• ASSIGNED TASK: Check each line of the material that follows, and copy those holding the string "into".
#####
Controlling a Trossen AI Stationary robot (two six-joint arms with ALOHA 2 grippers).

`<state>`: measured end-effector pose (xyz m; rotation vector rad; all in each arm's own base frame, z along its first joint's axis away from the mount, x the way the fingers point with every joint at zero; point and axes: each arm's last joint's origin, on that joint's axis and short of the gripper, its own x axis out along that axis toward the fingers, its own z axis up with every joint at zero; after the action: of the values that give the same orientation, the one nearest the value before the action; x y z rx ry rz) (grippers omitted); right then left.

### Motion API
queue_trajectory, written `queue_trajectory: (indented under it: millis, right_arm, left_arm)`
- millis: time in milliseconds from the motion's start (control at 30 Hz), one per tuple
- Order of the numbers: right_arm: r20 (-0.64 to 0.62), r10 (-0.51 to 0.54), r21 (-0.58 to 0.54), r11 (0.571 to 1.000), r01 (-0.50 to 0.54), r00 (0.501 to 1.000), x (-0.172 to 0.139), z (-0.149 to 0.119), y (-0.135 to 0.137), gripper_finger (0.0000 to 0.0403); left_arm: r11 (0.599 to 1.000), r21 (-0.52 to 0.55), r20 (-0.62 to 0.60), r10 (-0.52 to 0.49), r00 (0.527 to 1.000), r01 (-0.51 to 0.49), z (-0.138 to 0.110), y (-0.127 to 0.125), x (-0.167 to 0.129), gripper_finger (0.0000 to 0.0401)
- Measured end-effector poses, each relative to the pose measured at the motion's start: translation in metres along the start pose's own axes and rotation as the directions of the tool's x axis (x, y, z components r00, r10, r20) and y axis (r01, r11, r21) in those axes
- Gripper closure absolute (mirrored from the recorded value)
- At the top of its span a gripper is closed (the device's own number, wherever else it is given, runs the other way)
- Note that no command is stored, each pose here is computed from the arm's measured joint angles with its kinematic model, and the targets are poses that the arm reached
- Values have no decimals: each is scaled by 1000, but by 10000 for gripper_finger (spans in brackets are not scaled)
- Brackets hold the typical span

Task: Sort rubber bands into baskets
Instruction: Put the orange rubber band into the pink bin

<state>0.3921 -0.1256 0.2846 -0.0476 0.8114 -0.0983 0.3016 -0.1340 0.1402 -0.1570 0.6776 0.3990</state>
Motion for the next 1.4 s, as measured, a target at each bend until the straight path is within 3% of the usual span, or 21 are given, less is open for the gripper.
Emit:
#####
• ANSWER TO THIS EXERCISE:
Task: Sort rubber bands into baskets
Instruction: Put the orange rubber band into the pink bin

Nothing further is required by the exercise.